At the White House, Obama, too, kept pushing, making phone calls to individual senators, as did Vice President Joe Biden.

“If there are issues in which people have questions,” said White House press secretary Robert Gibbs,
“we are certainly happy to provide answers either through the president
or the president could have other people call them.” Gibbs said the White House is confident that the Senate will ratify the treaty before it adjourns.

At the Capitol, Republican opponents kept up their protests.

“Our top concern should be the safety and security
of our nation, not some politician’s desire to declare a political
victory and host a press conference before the first of the year,” said
Senate Republican leader Mitch McConnell of Kentucky.

Democrats, as well as a handful of Republicans, voiced dismay.

“I scratch my head,” said Senate Foreign Relations Committee Chairman John Kerry, D-Mass., because “the national security interests of our country are going to get wrapped up in ideology and politics.”

To some outside analysts, the GOP
opposition didn’t seem to be about principle, not least because five
secretaries of state for past Republican presidents all have endorsed
the treaty.

The Republican effort to derail the treaty is “99 percent politics,” said Steven Greene, an associate professor of political science at North Carolina State University.
“You have former secretaries of state and people from the national
security apparatus in Republican administrations behind this.

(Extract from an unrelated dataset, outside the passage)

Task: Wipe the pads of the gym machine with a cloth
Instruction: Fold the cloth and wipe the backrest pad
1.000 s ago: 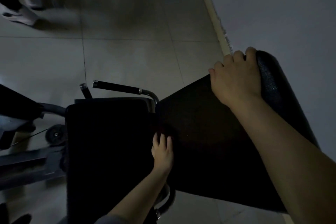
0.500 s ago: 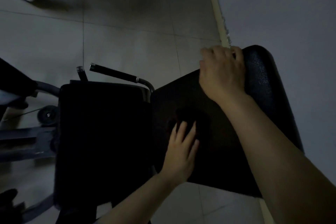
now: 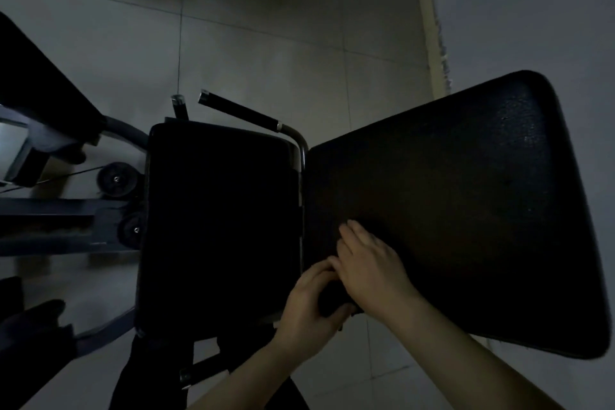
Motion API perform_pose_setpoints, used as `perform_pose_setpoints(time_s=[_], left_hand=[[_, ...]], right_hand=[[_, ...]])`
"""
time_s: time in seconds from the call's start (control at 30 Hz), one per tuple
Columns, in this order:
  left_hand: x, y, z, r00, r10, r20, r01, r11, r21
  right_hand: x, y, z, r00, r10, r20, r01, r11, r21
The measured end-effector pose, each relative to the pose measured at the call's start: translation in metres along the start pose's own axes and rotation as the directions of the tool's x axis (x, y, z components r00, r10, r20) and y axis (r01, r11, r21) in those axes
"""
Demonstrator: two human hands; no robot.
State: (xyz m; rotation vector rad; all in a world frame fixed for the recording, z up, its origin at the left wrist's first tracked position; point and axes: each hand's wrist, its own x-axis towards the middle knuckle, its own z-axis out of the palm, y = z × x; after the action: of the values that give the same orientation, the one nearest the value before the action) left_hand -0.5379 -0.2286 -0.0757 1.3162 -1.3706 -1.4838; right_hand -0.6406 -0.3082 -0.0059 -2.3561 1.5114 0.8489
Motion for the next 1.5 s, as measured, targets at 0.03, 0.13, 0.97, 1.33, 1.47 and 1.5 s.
perform_pose_setpoints(time_s=[0.03,0.13,0.97,1.33,1.47,1.5], left_hand=[[0.004,0.003,0.001,0.999,-0.029,-0.028,0.028,0.999,-0.046],[0.017,0.012,-0.008,0.992,-0.119,-0.044,0.112,0.985,-0.131],[0.156,0.149,-0.023,0.966,0.246,-0.081,-0.209,0.925,0.318],[0.128,0.014,-0.106,0.934,-0.326,-0.145,0.338,0.679,0.651],[0.099,-0.055,-0.163,0.762,-0.645,-0.050,0.356,0.354,0.865],[0.095,-0.066,-0.171,0.744,-0.668,-0.026,0.339,0.345,0.875]], right_hand=[[0.000,0.000,-0.005,1.000,-0.014,0.008,0.014,0.999,0.032],[-0.006,0.010,-0.017,0.996,-0.090,-0.009,0.090,0.993,0.078],[-0.084,0.079,-0.081,0.950,-0.168,-0.263,0.004,0.848,-0.530],[0.047,0.060,-0.098,0.956,0.249,-0.153,-0.292,0.804,-0.518],[0.123,0.051,-0.082,0.979,0.195,-0.057,-0.192,0.793,-0.578],[0.137,0.045,-0.073,0.984,0.177,-0.028,-0.160,0.799,-0.579]])
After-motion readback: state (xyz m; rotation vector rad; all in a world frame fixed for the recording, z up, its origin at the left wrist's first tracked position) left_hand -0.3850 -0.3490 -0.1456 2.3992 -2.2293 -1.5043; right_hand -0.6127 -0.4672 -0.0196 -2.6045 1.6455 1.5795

I haven’t
seen anything to suggest this is anything but politics.”

Neither has former Sen. Chuck Hagel, a Nebraska Republican and a former member of the Senate Foreign Relations Committee. He called some GOP
objections to the treaty “exaggerated rhetoric” and an attempt “to take
away a so-called victory from the president” on an important foreign
policy issue.

While some senators may have legitimate reservations
about the treaty, Hagel said it’s time for “the leadership on the
Republican side to rise above politics” and move to a final vote.

“The number of hearings this treaty has been
subjected to, if not a record, is close to one,” Hagel said. “I find it
ridiculous — ‘We need more time, we need more time.’ “

The New START Treaty would restrict the U.S. and Russia
at the end of a seven-year period to deploying no more than 1,550
strategic nuclear warheads on 700 strategic bombers, intercontinental
ballistic missiles and submarine-launched missiles.

That’s about 30 percent below the 2,200 warhead cap
set in a 2002 treaty that’s due to expire at the end of 2012. The new
treaty also would allow the two sides to resume inspections of each
other’s nuclear weapons, which have been suspended for more than a
year, a gap that worries U.S. intelligence officials.

The new treaty also includes an inspection system
that would be more intrusive than the regime that ended last year.
Among other measures, U.S. and Russian experts would be allowed for the
first time to look inside the other’s missiles and count the actual
number of warheads they carry, rather than accept agreed-upon
assumptions as they did before.

It’s rare for senators to reject such treaties. The last was the Comprehensive Nuclear Test Ban Treaty in 1999 during Bill Clinton’s presidency. It failed on a 48-51 vote.

Monday, the Senate considered amendments to the treaty that supporters said would in effect kill it. None succeeded.

In Washington, some experts questioned McConnell’s assertion that the treaty “does nothing to significantly reduce the Russian Federation’s stockpile of strategic arms.”

“It’s ridiculous. It sounds like he is a little deficient in mathematics here,” said Robert Norris of the pro-arms control National Resources Defense Council. “That’s the whole purpose of the treaty, to reduce the number of warheads.”

Meanwhile, in another part of his Interfax interview, Russia’s Lavrov rejected the Obama administration’s assertion that the Senate’s failure to approve the treaty would hurt its efforts to “reset” U.S. relations with Russia.

“Nuclear disarmament is only one of the key areas, but far from the only area of our cooperation with the United States,” he said.